Shalom Tomas Neuman was born in Prague, Czechoslovakia. He is the last surviving male of a large Jewish family, most of whom perished in Nazi Germany’s Holocaust. His family escaped from Prague towards the end of the war and emigrated to Haifa, Israel where he spent his childhood. When he was 12 Shalom, his sister and his parents emigrated to Pittsburgh, PA. He has lived in the United States ever since and has made New York City his home since the early 1980s.

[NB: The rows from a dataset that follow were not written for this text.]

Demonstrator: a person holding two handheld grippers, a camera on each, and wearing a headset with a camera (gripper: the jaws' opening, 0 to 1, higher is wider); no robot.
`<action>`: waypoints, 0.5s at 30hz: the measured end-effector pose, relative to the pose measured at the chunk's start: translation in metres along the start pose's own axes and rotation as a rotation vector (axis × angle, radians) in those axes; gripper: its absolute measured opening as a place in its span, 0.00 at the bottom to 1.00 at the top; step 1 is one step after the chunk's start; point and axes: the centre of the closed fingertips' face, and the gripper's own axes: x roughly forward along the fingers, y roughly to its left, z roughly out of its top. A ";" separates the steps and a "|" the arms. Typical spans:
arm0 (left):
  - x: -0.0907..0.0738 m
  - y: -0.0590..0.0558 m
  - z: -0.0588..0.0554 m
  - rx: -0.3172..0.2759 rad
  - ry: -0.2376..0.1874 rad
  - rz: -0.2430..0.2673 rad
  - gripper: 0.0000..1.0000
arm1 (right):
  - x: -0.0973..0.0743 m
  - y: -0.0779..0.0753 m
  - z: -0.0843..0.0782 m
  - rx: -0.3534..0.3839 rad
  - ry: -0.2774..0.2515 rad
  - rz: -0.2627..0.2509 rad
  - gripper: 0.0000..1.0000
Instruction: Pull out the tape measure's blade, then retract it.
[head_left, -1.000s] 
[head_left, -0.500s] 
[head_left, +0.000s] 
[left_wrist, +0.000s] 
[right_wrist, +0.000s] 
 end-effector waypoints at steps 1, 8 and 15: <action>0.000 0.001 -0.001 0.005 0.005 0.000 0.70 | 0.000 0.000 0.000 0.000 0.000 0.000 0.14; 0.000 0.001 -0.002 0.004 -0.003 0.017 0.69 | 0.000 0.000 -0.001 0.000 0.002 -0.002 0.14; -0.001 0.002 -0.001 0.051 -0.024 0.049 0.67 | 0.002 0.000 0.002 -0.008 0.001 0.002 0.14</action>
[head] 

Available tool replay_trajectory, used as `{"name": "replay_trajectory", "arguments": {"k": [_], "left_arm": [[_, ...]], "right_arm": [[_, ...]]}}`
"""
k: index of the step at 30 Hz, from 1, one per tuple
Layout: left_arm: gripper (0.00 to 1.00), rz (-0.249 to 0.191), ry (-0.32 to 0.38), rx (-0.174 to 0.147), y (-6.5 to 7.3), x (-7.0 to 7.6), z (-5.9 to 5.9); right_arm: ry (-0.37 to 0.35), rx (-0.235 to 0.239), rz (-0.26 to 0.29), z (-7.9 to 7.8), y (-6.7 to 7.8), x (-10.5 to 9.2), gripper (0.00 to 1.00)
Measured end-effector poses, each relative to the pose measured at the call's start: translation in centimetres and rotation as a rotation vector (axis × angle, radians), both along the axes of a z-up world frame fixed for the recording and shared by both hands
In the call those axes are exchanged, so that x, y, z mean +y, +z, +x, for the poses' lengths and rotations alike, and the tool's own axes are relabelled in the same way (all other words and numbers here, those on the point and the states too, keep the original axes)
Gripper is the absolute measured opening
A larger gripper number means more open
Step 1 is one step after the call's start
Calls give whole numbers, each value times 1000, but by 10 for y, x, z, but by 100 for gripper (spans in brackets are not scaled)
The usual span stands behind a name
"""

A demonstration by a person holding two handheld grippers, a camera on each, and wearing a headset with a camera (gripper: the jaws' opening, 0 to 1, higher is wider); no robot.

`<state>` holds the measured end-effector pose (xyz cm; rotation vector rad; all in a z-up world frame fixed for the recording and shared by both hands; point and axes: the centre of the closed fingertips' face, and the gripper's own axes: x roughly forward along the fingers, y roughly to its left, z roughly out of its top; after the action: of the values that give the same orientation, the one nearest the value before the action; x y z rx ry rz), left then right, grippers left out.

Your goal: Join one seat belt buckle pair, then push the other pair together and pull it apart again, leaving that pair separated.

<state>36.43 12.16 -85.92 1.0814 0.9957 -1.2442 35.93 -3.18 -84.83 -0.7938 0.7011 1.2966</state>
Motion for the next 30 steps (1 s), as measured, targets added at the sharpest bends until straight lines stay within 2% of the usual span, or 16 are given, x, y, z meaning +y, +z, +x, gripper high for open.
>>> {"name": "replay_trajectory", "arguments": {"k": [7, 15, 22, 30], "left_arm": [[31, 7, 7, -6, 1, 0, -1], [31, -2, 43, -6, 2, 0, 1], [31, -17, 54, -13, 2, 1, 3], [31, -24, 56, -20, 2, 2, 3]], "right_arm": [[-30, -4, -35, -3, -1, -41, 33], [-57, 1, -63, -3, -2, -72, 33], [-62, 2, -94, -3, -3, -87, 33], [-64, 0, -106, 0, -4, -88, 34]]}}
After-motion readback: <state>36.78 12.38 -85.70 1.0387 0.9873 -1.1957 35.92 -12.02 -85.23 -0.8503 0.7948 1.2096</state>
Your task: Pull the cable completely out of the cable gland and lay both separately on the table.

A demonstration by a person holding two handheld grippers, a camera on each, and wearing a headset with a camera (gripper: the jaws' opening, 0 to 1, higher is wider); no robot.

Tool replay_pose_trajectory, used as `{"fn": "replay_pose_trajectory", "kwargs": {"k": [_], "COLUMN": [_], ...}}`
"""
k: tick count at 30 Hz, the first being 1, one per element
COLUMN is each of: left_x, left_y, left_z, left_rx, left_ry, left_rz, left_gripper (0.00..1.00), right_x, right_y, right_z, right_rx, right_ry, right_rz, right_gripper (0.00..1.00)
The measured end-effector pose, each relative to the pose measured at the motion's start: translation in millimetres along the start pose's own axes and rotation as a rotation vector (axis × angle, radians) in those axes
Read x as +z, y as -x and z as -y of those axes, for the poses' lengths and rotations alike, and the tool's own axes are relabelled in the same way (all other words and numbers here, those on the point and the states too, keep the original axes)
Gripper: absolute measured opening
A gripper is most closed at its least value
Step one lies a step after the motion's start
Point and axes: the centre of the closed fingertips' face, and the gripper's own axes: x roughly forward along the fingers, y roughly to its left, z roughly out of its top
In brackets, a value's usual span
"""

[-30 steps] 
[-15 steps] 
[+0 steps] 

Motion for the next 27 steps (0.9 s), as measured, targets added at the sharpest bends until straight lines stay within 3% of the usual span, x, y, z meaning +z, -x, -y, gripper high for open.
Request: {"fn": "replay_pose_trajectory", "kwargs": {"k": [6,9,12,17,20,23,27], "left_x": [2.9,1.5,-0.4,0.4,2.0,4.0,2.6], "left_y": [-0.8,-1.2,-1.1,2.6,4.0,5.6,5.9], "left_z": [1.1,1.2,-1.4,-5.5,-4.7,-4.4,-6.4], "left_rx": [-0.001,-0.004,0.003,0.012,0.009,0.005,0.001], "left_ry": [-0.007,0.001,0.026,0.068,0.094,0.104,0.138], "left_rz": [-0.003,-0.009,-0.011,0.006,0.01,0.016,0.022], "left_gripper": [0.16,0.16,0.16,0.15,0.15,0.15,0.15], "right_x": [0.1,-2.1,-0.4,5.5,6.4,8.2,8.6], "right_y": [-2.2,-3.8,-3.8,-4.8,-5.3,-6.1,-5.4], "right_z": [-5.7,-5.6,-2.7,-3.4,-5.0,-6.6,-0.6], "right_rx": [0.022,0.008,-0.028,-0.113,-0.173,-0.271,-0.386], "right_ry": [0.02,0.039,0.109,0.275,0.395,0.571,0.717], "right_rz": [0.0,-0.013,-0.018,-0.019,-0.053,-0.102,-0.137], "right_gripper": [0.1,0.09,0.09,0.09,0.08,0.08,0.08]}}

Shalom received dual BFA’s and MFA’s in painting and sculpture from Carnegie-Mellon University. He won the Damrosch Scholarship to study in France where he received The Beaux Arts painting prize. Shalom did his post graduate fellowship in painting and sculpture at Indiana University.

Shalom resides in New York and works out of his studio in Fort Green, Brooklyn. He has taught at The Cooper Union, Parsons School of Design and has been a visiting lecturer at The School of Visual Arts and Yale. He currently teaches at Pratt Institute of Technology. He exhibits in the United States, South America, Asia and in Europe.